Print word for word the first line of the listing below and every line after it, through the line with "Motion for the". Leave out the pictures and the rest.

Data shown:
[Start of section]

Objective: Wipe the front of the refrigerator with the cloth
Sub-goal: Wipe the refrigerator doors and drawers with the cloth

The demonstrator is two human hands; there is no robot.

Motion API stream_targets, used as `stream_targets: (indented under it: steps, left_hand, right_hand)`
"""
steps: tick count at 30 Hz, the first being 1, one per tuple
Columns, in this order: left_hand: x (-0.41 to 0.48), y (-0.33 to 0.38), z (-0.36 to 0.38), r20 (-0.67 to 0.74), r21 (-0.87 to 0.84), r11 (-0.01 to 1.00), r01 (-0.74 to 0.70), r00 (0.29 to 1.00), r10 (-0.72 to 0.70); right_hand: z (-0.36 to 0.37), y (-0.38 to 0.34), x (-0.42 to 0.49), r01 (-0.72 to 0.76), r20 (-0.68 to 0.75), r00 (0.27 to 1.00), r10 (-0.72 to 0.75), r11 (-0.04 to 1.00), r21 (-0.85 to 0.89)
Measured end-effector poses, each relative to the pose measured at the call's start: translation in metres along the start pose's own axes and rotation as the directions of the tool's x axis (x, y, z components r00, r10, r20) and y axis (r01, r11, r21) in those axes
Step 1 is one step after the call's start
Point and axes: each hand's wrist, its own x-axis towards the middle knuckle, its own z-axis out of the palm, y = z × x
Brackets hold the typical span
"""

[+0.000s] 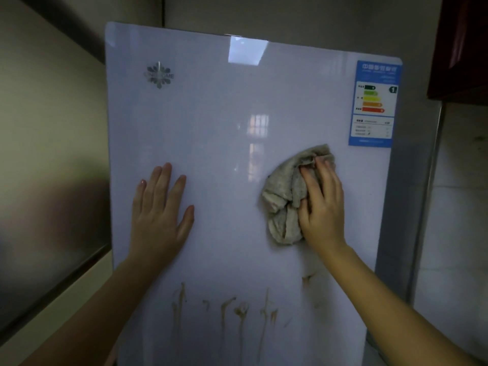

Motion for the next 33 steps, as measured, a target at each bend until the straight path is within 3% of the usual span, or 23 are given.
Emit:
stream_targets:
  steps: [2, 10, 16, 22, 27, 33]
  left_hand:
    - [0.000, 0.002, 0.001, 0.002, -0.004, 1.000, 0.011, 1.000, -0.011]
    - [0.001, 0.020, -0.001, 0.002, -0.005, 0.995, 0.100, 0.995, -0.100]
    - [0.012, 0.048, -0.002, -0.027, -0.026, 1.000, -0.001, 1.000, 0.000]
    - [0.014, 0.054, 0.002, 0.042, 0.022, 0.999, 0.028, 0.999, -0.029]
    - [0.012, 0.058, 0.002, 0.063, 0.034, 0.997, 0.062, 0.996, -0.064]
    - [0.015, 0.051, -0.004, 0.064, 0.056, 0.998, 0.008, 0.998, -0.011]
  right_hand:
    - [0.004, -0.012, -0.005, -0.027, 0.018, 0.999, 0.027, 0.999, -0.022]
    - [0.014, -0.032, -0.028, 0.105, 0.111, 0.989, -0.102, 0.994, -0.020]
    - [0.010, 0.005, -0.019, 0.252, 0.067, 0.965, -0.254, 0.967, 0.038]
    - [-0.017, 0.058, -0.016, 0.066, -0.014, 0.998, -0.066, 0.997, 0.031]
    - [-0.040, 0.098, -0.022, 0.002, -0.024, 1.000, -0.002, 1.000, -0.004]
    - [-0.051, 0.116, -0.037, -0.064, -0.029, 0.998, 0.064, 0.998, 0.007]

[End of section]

Answer box:
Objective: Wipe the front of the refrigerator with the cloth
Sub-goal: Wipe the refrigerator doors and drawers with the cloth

The demonstrator is two human hands; there is no robot.

Motion API stream_targets, used as `stream_targets: (indented under it: steps, left_hand, right_hand)`
"""
steps: tick count at 30 Hz, the first being 1, one per tuple
Columns, in this order: left_hand: x (-0.41 to 0.48), y (-0.33 to 0.38), z (-0.36 to 0.38), r20 (-0.67 to 0.74), r21 (-0.87 to 0.84), r11 (-0.01 to 1.00), r01 (-0.74 to 0.70), r00 (0.29 to 1.00), r10 (-0.72 to 0.70); right_hand: z (-0.36 to 0.37), y (-0.38 to 0.34), x (-0.42 to 0.49), r01 (-0.72 to 0.76), r20 (-0.68 to 0.75), r00 (0.27 to 1.00), r10 (-0.72 to 0.75), r11 (-0.04 to 1.00), r21 (-0.85 to 0.89)
Measured end-effector poses, each relative to the pose measured at the call's start: translation in metres along the start pose's own axes and rotation as the directions of the tool's x axis (x, y, z components r00, r10, r20) and y axis (r01, r11, r21) in those axes
Step 1 is one step after the call's start
Point and axes: each hand's wrist, its own x-axis towards the middle knuckle, its own z-axis out of the palm, y = z × x
Brackets hold the typical span
"""

[+0.000s] 

Motion for the next 33 steps, as measured, a target at each bend until the straight path is within 3% of the usual span, or 23 are given.

This exercise is now complete.